For all the progress we have made breaking the departmental silos within our organizations, there is still a tug-of-war going raging, on who owns growth.

But in my opinion this is also the wrong question to ask. A better question would be:

What’s the role of Product vs. Marketing vs. Growth in influencing the growth of a company?

First of all, all teams should share one unifying goal: Increasing annual recurring revenue (ARR). Or more succinctly: Everyone has a responsibility to think about reducing friction at every point in the customer journey (pre-signup to post-signup).

Now Kyle Poyar from VC Open View Venture, came up with this brilliant chart to get us started:

  • Product owns everything that happens inside of the app: Product quality, UI and UX design, active usage metrics, etc.
  • Marketing owns everything outside of the app.

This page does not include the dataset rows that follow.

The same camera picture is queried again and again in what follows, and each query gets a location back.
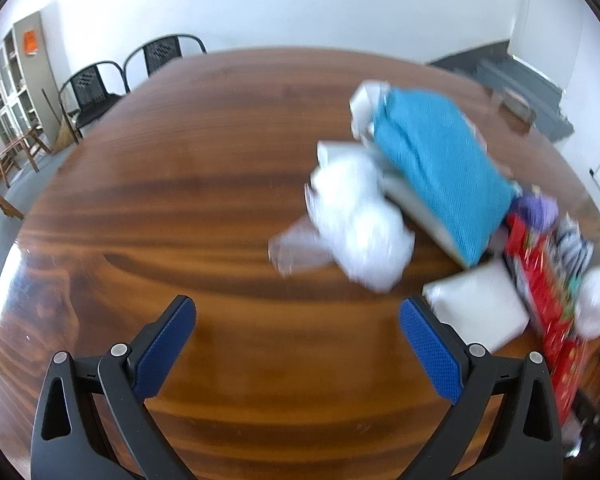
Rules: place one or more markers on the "blue towel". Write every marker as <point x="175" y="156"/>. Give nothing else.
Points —
<point x="440" y="170"/>

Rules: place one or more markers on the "purple garbage bag roll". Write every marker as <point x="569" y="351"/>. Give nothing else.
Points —
<point x="532" y="210"/>

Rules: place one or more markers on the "white soft packet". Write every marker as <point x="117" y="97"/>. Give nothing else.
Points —
<point x="472" y="305"/>

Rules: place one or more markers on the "wooden bench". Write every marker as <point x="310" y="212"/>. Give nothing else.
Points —
<point x="22" y="147"/>

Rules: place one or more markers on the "grey bookshelf cabinet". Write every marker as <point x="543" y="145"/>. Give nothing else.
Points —
<point x="42" y="85"/>

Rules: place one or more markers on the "grey staircase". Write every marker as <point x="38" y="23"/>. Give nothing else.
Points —
<point x="505" y="65"/>

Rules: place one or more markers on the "black metal chair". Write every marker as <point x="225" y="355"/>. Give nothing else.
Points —
<point x="160" y="52"/>
<point x="87" y="87"/>

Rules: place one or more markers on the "straw broom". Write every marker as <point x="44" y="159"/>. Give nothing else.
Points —
<point x="65" y="135"/>

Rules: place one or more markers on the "wooden desktop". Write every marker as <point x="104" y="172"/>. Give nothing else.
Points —
<point x="205" y="185"/>

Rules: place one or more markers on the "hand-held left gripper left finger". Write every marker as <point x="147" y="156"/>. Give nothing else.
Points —
<point x="162" y="345"/>

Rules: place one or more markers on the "white glass-door cabinet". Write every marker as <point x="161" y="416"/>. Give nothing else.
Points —
<point x="2" y="95"/>

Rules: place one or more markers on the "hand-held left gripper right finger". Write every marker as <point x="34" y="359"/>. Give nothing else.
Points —
<point x="432" y="350"/>

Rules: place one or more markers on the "crumpled white plastic bag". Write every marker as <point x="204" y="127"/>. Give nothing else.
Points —
<point x="360" y="220"/>
<point x="595" y="300"/>

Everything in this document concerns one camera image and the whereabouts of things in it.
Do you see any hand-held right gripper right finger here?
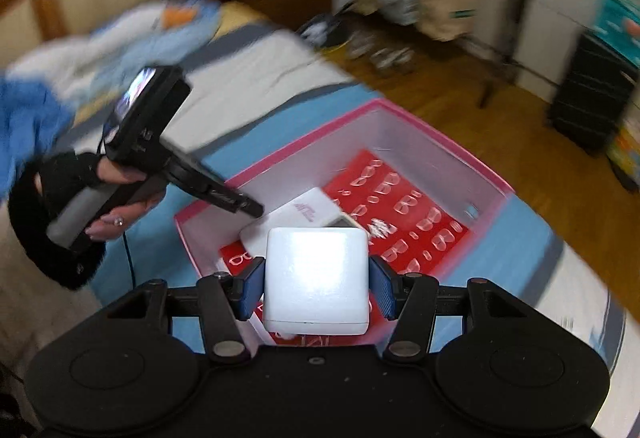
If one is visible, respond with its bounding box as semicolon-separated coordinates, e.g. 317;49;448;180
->
369;255;533;364

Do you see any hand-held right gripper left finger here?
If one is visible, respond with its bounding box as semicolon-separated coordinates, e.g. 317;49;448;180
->
102;257;266;366

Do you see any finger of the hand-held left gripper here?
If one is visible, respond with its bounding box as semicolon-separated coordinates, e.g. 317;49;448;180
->
170;153;264;219

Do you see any white square charger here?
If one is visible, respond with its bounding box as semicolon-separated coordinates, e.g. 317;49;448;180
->
263;227;371;335

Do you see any cream box with pink print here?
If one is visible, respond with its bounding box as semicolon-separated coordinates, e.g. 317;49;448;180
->
240;187;368;264

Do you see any pink cardboard box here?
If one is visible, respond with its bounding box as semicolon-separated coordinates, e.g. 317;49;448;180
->
174;98;516;349

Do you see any person's left hand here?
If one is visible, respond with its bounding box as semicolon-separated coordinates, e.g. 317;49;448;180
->
85;161;168;241

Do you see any red printed cloth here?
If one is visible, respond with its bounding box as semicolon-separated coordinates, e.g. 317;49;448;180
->
217;148;471;346

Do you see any blue fleece cloth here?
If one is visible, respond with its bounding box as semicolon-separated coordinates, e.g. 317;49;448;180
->
0;78;76;204

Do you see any yellow orange fitted sheet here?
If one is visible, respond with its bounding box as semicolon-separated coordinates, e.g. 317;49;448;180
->
210;1;273;39

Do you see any black bag with white label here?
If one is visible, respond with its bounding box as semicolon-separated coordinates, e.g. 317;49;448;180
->
297;13;351;49

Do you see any white shoe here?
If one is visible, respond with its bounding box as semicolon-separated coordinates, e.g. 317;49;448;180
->
350;31;373;59

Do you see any translucent slipper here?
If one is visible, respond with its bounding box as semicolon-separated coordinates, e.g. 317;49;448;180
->
370;46;398;74
395;46;417;73

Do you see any white blue printed bag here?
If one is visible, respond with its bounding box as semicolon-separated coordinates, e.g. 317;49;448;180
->
377;0;421;24

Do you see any colourful gift bag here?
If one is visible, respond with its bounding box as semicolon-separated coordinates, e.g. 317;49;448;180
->
607;118;640;191

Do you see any black suitcase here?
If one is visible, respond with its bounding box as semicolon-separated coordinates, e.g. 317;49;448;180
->
547;31;640;154

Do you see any paper bag with green print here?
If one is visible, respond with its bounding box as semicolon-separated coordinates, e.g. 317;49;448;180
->
420;0;481;42

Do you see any teal tote bag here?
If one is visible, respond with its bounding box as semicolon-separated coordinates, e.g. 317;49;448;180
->
592;0;640;66

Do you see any black cable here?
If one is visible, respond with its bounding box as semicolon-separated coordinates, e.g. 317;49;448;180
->
120;218;138;289

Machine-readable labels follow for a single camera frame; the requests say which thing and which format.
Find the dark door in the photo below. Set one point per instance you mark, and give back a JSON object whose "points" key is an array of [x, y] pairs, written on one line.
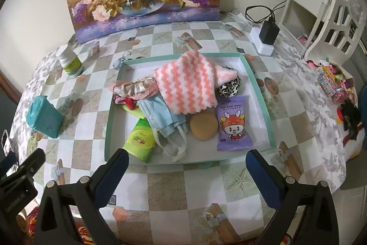
{"points": [[5, 101]]}

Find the pink white striped cloth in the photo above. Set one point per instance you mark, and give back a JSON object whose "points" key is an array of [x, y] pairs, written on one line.
{"points": [[183, 81]]}

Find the green rimmed white tray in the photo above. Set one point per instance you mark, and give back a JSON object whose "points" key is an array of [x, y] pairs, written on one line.
{"points": [[206, 151]]}

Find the blue face mask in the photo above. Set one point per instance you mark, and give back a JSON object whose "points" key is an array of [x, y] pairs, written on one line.
{"points": [[160, 115]]}

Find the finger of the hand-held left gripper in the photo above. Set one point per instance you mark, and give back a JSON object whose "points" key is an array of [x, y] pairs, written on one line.
{"points": [[33, 160], [10, 160]]}

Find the green tissue pack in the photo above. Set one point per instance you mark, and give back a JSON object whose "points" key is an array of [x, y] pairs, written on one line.
{"points": [[139, 141]]}

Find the purple wet wipes pack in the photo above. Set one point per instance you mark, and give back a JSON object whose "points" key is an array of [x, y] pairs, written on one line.
{"points": [[233, 124]]}

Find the round beige puff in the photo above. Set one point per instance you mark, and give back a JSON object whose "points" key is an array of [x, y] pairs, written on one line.
{"points": [[203, 126]]}

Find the grey floral tablecloth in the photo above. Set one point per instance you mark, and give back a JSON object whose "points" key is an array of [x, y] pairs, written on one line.
{"points": [[315, 118]]}

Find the colourful toy pile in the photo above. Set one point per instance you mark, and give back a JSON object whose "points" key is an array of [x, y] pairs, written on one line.
{"points": [[329, 81]]}

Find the white chair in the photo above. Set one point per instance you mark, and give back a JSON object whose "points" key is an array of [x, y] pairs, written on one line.
{"points": [[341, 21]]}

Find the black charger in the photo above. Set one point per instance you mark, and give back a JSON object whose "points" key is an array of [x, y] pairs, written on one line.
{"points": [[269, 32]]}

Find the floral fabric scrunchie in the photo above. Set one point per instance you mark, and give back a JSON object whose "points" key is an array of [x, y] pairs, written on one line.
{"points": [[140, 88]]}

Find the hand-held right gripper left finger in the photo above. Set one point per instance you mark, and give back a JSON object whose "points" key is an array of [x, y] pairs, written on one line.
{"points": [[111, 176]]}

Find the green cloth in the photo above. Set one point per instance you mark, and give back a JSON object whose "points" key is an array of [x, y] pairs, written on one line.
{"points": [[133, 113]]}

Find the black white spotted scrunchie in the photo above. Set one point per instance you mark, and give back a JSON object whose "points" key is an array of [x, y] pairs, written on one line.
{"points": [[229, 88]]}

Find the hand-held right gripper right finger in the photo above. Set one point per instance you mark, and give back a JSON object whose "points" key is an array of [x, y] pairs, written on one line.
{"points": [[261, 176]]}

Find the black cloth piece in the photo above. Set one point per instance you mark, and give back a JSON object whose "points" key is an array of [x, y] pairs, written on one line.
{"points": [[349, 115]]}

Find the teal plastic case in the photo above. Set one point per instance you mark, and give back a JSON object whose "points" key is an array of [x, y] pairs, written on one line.
{"points": [[43, 118]]}

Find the white pill bottle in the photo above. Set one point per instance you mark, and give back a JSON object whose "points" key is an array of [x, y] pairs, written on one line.
{"points": [[71, 64]]}

We are talking social media, email, brand messaging, (paid) search etc., as well as sales-assisted deals enablement.
  • Growth owns, and I quote Kyle "in-app activation (i.e., getting users to see value in the product) and conversion including in-app onboarding, checkout, billing, and paid conversion experiences. You can think of them as responsible for the in-app experience as it relates to helping users quickly discover and experience the value that Product has created, which then leads to commercial impact." Thank you Kyle.

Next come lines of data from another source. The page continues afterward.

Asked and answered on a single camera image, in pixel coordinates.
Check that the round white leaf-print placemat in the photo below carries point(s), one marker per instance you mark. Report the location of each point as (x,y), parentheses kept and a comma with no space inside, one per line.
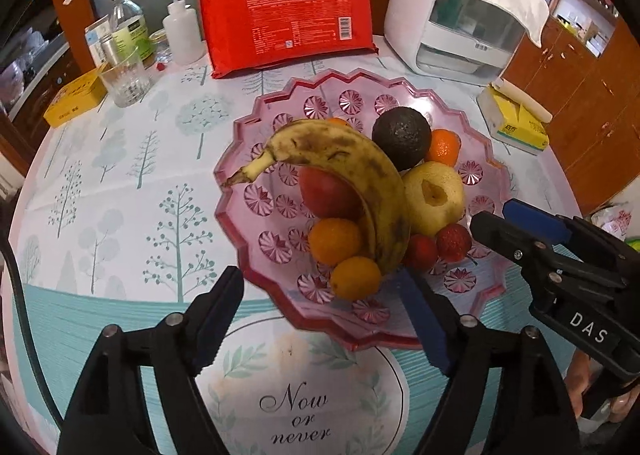
(300,370)

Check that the white countertop appliance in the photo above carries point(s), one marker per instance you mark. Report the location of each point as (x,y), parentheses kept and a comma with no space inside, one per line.
(407,10)

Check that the yellow-orange kumquat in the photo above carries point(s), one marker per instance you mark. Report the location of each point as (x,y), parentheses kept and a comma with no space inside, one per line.
(352,279)

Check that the wooden wall cabinet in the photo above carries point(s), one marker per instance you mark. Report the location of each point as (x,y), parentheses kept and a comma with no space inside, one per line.
(590,100)

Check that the spotted yellow banana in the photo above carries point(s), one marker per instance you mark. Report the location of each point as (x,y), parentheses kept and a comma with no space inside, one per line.
(350,155)

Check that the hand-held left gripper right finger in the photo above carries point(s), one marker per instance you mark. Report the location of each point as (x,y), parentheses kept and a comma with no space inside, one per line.
(425,325)

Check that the small red fruit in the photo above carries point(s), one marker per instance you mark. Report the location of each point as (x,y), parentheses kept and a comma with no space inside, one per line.
(452,242)
(420,252)

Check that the red paper cup packet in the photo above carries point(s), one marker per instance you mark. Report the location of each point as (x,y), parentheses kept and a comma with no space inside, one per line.
(280,20)

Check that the teal striped table mat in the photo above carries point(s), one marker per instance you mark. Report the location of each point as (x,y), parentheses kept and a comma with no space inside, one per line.
(75,320)

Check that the large red fruit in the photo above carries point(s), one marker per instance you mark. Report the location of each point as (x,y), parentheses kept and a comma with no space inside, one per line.
(325,192)

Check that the dark avocado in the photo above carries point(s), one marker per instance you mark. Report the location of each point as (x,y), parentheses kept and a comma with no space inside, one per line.
(400,135)

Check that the small mandarin orange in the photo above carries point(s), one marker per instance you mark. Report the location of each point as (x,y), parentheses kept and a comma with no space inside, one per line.
(332,241)
(445,147)
(339,122)

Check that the small glass jar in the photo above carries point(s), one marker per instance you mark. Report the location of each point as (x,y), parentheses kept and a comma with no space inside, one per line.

Where things get tricky aka: Areas with room for collaboration

Okay, so far so good. Now the reason we have this discussion in the first place are the blurred lines and boundaries around a bunch of topics which are less clear-cut. And boundaries are important because decisions need to be taken and people need to be held accountable, else we land in the Wild Wild West and somebody gets hurt.

  • Website - Ah, the website discussion. There is no way around collaboration here. The website a) needs to fulfill its education purpose, i.e. where potential customers learn about the product, sign up for webinars, read case studies etc. (Marketing), but also b) needs to have a sign-up flow that is distraction free and quickly converts people who want to try the product (Product and Growth).
  • Customer Research - Let's agree that all three teams must do customer research. It's the backbone of every go-to-market-strategy. We want our strategy to be based on actual user needs and not opinions. The “tricky”, collaborative aspect surfaces around sharing those insights across teams. I've seen wiki-style user research insight databases and regular "customer-roundtable" meetings work really well in this area.
  • Lead quality - Is it marketing's fault that bad leads sign up for a trial? Or is it growth who can't show the value fast enough? Or is the UX of the product just too cumbersome? What are the criteria by which we define a good vs. a bad lead? All questions that need to be contended with as a team.
  • Dev-Resources - How do you prioritize engineering resources? Both new growth efforts and new product feature development needs the precious time of developers. Ideally you have a dedicated developer on the growth and / or marketing team, but that is usually only possible for later-stage companies.

Conclusion

So you see, there is no clear-cut answer on who owns growth. And there shouldn't be. It's a team effort. But it makes sense to draw some boundaries and clearly define how teams work together in the areas where there is inevitable overlap. Because if you don't, valuable resources are wasted in endless discussions and land-grabs. And it's good to remind ourselves one more time that we all have the same goal in growing our SaaS company: Increasing annual recurring revenue.